• **ACTIVITY**
Line by line, restate the listing below without any change.

• **RECORDED INFORMATION**
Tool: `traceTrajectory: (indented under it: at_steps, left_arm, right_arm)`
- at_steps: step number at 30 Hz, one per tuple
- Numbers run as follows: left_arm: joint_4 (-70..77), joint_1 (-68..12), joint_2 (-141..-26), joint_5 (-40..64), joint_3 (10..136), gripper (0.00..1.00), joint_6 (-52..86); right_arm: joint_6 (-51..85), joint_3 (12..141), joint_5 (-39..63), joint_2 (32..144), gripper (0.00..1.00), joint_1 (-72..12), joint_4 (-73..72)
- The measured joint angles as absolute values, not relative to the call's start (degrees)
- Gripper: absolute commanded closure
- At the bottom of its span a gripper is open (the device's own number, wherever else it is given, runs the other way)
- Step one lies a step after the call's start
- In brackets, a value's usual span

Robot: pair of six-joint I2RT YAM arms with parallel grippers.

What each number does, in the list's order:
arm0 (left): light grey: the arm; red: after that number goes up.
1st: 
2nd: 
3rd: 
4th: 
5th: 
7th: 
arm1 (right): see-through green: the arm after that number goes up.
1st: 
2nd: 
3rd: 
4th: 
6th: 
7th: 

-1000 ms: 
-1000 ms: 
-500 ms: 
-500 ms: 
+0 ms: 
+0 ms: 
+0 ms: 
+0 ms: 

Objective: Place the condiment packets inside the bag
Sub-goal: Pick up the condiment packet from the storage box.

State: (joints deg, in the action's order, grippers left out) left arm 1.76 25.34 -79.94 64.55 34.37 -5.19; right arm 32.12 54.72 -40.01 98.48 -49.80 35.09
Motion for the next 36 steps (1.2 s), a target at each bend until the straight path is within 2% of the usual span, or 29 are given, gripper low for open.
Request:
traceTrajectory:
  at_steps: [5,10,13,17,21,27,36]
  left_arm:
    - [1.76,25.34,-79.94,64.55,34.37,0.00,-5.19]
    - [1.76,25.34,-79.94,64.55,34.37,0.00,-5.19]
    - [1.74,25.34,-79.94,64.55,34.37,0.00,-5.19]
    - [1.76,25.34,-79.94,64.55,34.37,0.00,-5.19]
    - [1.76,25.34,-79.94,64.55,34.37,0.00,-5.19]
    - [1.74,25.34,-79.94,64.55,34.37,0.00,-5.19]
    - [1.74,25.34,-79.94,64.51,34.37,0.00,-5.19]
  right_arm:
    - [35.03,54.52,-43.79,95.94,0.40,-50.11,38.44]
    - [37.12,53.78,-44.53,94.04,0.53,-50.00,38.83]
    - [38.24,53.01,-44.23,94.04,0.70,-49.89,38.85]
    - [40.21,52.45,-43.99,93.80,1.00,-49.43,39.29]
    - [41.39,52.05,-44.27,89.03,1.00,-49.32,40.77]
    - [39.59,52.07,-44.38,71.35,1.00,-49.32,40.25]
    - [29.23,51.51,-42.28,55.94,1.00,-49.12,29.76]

• **RESPONSE AREA**
Tool: `traceTrajectory: (indented under it: at_steps, left_arm, right_arm)`
- at_steps: step number at 30 Hz, one per tuple
- Numbers run as follows: left_arm: joint_4 (-70..77), joint_1 (-68..12), joint_2 (-141..-26), joint_5 (-40..64), joint_3 (10..136), gripper (0.00..1.00), joint_6 (-52..86); right_arm: joint_6 (-51..85), joint_3 (12..141), joint_5 (-39..63), joint_2 (32..144), gripper (0.00..1.00), joint_1 (-72..12), joint_4 (-73..72)
- The measured joint angles as absolute values, not relative to the call's start (degrees)
- Gripper: absolute commanded closure
- At the bottom of its span a gripper is open (the device's own number, wherever else it is given, runs the other way)
- Step one lies a step after the call's start
- In brackets, a value's usual span

Robot: pair of six-joint I2RT YAM arms with parallel grippers.

What each number does, in the list's order:
arm0 (left): light grey: the arm; red: after that number goes up.
1st: 
2nd: 
3rd: 
4th: 
5th: 
7th: 
arm1 (right): see-through green: the arm after that number goes up.
1st: 
2nd: 
3rd: 
4th: 
6th: 
7th: 

-1000 ms: 
-1000 ms: 
-500 ms: 
-500 ms: 
+0 ms: 
+0 ms: 
+0 ms: 
+0 ms: 

Objective: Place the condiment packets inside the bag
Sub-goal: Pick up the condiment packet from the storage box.

State: (joints deg, in the action's order, grippers left out) left arm 1.76 25.34 -79.94 64.55 34.37 -5.19; right arm 32.12 54.72 -40.01 98.48 -49.80 35.09
Motion for the next 36 steps (1.2 s), a target at each bend until the straight path is within 2% of the usual span, or 29 are given, gripper low for open.
Request:
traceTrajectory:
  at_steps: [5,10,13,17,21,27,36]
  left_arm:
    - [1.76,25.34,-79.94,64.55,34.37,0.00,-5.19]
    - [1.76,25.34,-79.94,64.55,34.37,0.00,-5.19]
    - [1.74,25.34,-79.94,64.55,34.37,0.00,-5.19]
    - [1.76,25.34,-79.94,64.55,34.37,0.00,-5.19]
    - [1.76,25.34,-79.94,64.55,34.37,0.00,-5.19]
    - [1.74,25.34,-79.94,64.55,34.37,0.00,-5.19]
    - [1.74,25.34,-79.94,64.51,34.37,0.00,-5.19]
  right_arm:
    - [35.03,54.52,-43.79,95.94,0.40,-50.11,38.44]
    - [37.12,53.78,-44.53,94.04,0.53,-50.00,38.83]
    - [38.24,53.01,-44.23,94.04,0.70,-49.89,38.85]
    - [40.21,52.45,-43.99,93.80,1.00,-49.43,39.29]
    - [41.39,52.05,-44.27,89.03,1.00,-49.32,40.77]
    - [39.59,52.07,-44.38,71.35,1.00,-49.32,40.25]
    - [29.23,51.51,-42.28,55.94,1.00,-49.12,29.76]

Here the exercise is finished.